Tout alla de mal en pis. Quelles traverses ! Toujours et toujours, la proue du bateau passait dans les lourdes vagues au lieu de passer dessus, et, sur la fin du jour, le bateau chavira.

Ils étaient là tous, sans espoir de secours, accrochés à la quille parmi la rage de la mer, accablant de malédictions ce Hans de malheur qui les avait tentés et les avait menés à leur perte. Que deviendraient à présent leurs femmes et leurs enfants ?

Ils allaient mourir maintenant que plus personne ne pourrait veiller à leur subsistance.

L’obscurité se faisait ; leurs mains devenaient roides ; les vagues les emportèrent un par un.

Et Hans entendait, voyait tout cela — le dernier cri qui sombre, le dernier effort de la main qui s’agrippe à l’épave de salut ; et jusqu’à l’ultime seconde ce furent des reproches pour les avoir menés au malheur, des lamentations sur leur horrible sort.

« Il s’agit de tenir ferme » — se dit Hans — car il faisait meilleur là où il se trouvait que dans la mer.

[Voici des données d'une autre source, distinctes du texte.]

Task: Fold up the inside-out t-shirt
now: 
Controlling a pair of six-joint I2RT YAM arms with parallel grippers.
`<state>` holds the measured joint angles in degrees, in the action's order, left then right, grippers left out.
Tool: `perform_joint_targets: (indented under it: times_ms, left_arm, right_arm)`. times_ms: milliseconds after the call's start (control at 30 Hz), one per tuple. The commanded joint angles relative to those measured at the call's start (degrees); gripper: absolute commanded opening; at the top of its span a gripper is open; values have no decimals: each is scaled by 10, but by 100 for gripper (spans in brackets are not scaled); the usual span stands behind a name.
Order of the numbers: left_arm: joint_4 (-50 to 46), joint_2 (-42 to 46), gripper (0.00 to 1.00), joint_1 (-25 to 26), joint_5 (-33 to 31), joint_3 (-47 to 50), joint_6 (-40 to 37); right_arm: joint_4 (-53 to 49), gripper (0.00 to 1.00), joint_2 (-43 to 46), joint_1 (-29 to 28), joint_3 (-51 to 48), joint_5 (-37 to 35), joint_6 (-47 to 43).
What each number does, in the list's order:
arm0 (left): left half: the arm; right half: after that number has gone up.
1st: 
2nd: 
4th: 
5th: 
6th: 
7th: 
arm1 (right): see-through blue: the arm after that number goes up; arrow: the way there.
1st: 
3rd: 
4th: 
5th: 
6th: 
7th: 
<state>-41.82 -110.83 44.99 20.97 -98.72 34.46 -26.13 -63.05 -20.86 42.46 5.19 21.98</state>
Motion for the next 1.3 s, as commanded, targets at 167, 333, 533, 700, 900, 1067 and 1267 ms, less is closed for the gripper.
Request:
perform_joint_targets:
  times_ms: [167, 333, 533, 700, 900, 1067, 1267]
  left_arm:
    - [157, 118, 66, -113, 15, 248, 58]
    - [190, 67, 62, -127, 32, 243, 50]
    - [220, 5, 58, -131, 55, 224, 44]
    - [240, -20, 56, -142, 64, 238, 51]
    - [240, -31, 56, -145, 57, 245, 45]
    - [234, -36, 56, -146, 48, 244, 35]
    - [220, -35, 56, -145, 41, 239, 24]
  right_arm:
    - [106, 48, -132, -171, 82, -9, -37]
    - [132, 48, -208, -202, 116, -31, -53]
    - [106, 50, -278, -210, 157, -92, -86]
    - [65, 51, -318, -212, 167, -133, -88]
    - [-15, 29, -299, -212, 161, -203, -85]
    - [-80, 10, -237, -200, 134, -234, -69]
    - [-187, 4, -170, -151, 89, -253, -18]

Et ses genoux serraient éperdument la quille du bateau et il tint bon jusqu’à ce qu’il ne sentît vraiment plus ni ses mains ni ses pieds.

Dans l’épaisse obscurité de la nuit orageuse il s’imagina entendre des hurlements qui partaient d’autres bateaux en détresse.

« Eux, aussi, ont femmes et enfants, — pensait-il ; — je me demande s’il est également, avec eux, un Hans qu’ils accablent de malédictions ! »

Et tandis qu’il restait là, flottant à la dérive, sentant arriver, peu à peu, l’aube, il lui sembla, tout à coup, que le bateau était entraîné par un fort courant dans la direction du rivage ; et c’était vrai : enfin Hans toucha terre. Mais qu’il regardât de n’importe quel côté, il ne voyait rien que la noirceur des vagues ou la blancheur de la neige.

Il observa attentivement autour de lui et, soudain, aperçut tout au loin la fumée d’une « gamme »[1] finnoise qui s’élevait sous une falaise et il se mit en mesure de grimper jusque-là.

Le Finnois qui habitait la hutte était si vieux qu’il pouvait à peine se mouvoir. Il était assis au milieu d’un tas de cendres chaudes et marmottait dans un grand sac : il ne dit pas un mot à Hans. De grands bourdons jaunes bourdonnaient tout autour sur la

  1. Une hutte particulière aux Finnois de la Norwège.